What this task involves - Lines below containing the word "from" should be copied out.

Supplied data -
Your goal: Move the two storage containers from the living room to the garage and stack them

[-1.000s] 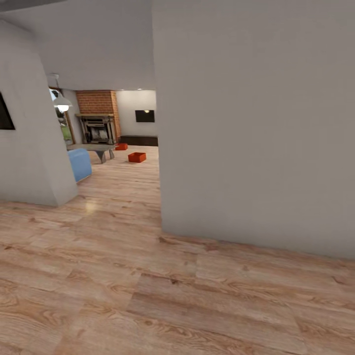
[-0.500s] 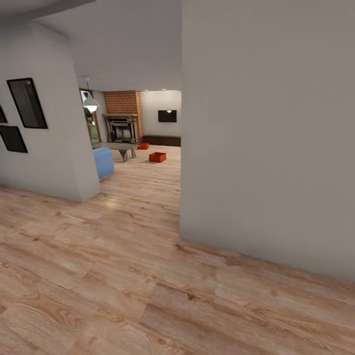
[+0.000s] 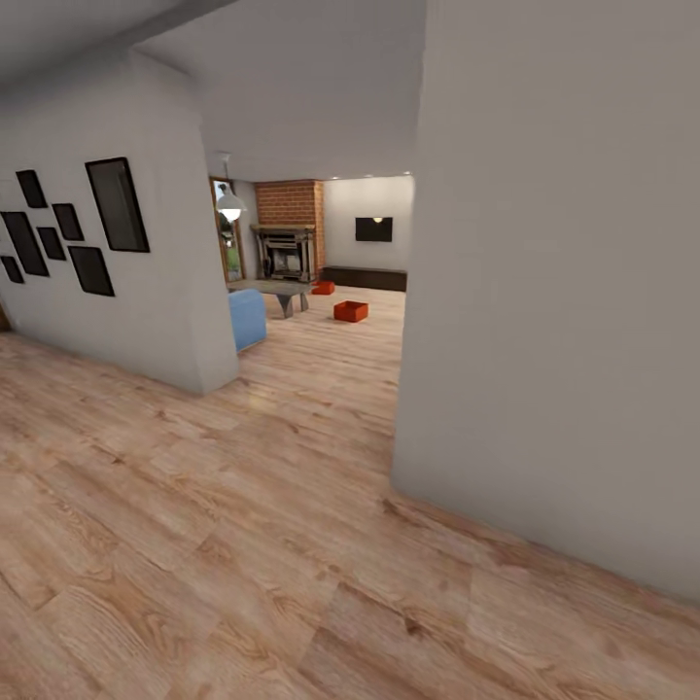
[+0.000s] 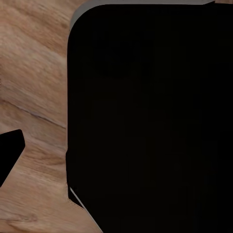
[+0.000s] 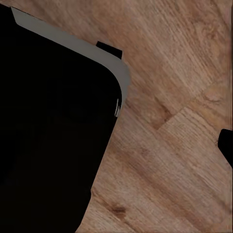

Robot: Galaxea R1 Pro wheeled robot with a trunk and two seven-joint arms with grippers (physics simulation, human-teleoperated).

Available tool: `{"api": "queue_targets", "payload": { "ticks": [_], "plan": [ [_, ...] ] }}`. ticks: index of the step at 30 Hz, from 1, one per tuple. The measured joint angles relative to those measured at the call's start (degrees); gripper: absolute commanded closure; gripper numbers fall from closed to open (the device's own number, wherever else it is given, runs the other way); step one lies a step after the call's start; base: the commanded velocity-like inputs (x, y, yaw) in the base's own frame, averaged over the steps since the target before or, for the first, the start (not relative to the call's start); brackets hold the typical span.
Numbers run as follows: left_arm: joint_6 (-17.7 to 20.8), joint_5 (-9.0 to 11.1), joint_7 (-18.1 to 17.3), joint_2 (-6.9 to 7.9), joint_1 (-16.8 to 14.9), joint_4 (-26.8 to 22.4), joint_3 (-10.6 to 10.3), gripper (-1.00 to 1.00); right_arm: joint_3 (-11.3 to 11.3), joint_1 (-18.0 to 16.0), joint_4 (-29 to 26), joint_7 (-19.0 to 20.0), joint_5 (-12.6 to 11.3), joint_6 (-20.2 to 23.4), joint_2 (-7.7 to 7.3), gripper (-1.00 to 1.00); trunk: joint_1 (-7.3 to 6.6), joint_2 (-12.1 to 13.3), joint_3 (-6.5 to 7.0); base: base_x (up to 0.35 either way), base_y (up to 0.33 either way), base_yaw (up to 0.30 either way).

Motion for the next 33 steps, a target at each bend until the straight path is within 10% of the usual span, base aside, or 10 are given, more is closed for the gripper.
{"api": "queue_targets", "payload": {
  "ticks": [16, 33],
  "plan": [
    [0.00, -0.01, 0.00, 0.01, 0.00, 0.00, 0.02, -1.00, 0.00, 0.01, 0.00, -0.07, 0.00, 0.00, 0.00, -1.00, 0.00, 0.00, 0.00, 0.322, 0.000, 0.259],
    [0.00, -0.01, 0.00, 0.02, 0.00, 0.00, 0.01, -1.00, 0.00, 0.00, 0.00, -0.07, -0.01, -0.01, -0.09, -1.00, 0.00, 0.00, 0.00, 0.322, 0.000, 0.017]
  ]
}}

Result of the task -
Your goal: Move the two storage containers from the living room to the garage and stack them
Available tool: `{"api": "queue_targets", "payload": { "ticks": [_], "plan": [ [_, ...] ] }}`. ticks: index of the step at 30 Hz, from 1, one per tuple. The measured joint angles relative to those measured at the call's start (degrees); gripper: absolute commanded closure; gripper numbers fall from closed to open (the device's own number, wherever else it is given, runs the other way); step one lies a step after the call's start; base: the commanded velocity-like inputs (x, y, yaw) in the base's own frame, averaged over the steps since the target before or, for the first, the start (not relative to the call's start); brackets hold the typical span.

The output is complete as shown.